Вагонное окно напротив отражало не самую истощенную даму, но все-таки и не бесформенную гору жира.
Ирина улыбнулась. За пару дней до выхода на работу в местный галантерейный магазин завезли очень приличные пуловеры индийского производства, она засекла это, когда очередь только-только начала формироваться, и ухватила.
А Кирилл, хоть и отрекся от своего неформального мира, все же достал ей через старых приятелей отличные джинсы, настоящий «Леви Страусс». Ирина побоялась спросить, сколько это стоило.
Восхитительно-синие штаны еле налезли, и железная пуговица врезалась в живот, когда Ирина слишком глубоко дышала, но это только радовало. И сейчас сидят хорошо, а как она похудеет – будут вообще прекрасно. А потом она похудеет еще больше, и постирает свои «левики» в горячей воде, и станет просто конфетка.
Пуристы могут возразить, что джинсы – это рабочие штаны американских фермеров и совершенно не подходят для судьи. Все так, но в том-то и прелесть ее нынешнего положения, что она снисходит и выручает и в любую секунду может нахмурить бровь и спросить: «Что-то не нравится?», и всех критиков как ветром сдует.
Главное, что когда она сегодня утром пришла на работу, то не увидела в мужских глазах ужаса, а в женских – злорадства.
…Механический голос объявил станцию. Ирина вздохнула – еще три остановки. Надо было хоть газету купить, чтобы не терять даром редкие минуты, когда она предоставлена самой себе.
Ладно, подумаем о деле, которое вскоре придется рассмотреть. Даже как-то горько понимать, что она станет знаменитой не потому, что оправдала, например, двух хороших людей, обвиненных в страшных преступлениях, а потому что судит убийцу известного кинорежиссера, в деле которого нет подводных камней и белых пятен.

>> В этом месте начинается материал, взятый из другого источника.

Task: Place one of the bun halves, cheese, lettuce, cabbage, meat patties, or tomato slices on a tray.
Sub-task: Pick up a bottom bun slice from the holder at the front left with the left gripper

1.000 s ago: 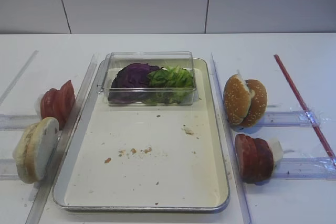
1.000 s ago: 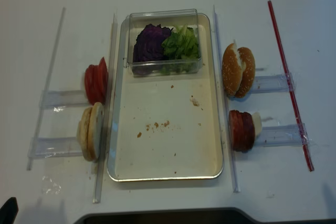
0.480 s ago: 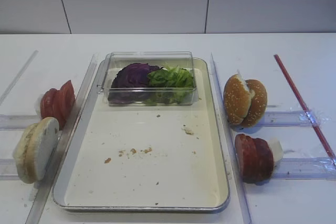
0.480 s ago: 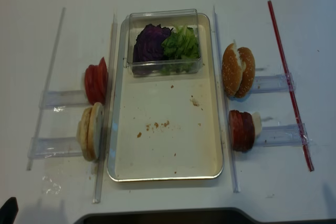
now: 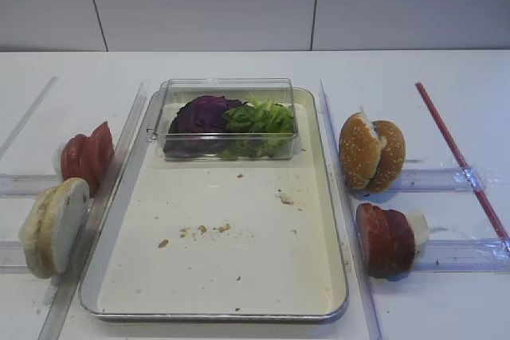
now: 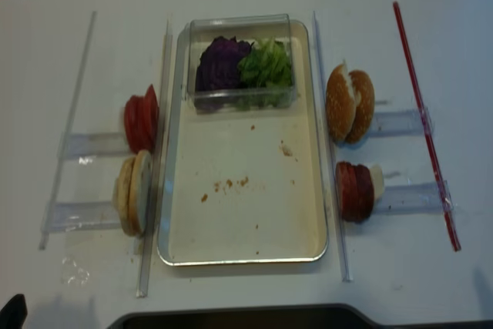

Она не солнце юриспруденции, а луна, сияющая отраженным светом.
Ирина фыркнула, и женщина, сидящая рядом, удивленно покосилась на нее.
Итак, Василий Матвеевич Пахомов был убит в собственном доме. Режиссер жил с женой в небольшом особнячке на Крестовском острове. Вокруг не было других построек, и, наверное, Пахомов чувствовал себя английским лордом в собственном поместье. Может быть, им с женой бывало страшновато в таком уединении, но с другой стороны, не опаснее ли гулять по густонаселенному Купчино? В дом был проведен телефон, в километре располагалась лодочная станция и спортивная школа, чуть дальше – больница. В общем, Ирина бы тоже не отказалась жить так.
В тот роковой вечер жена Пахомова уехала к дочери с ночевкой, и режиссер остался один. Около девяти он позвонил супруге, отчитался, что поужинал и собирается ложиться.
Жена простилась с ним и тоже улеглась, не испытывая никаких дурных предчувствий.
А в полшестого утра в местное отделение милиции явился некий гражданин Фельдман и сообщил, что в драке случайно убил режиссера Пахомова.
Информация эта звучала не слишком правдоподобно, и дежурный сначала решил, что гражданин Фельдман тронулся умом и просто бредит так нестандартно, с творческой искрой.
В самом деле, где Пахомов и где Фельдман? Ничего общего. Семен Яковлевич – субтильный молодой человек, а Василий Матвеевич – солидный мужчина, уже скорее пожилой, чем средних лет. Фельдман – простой докторишка из сельской местности, а Пахомов – звезда мировой величины.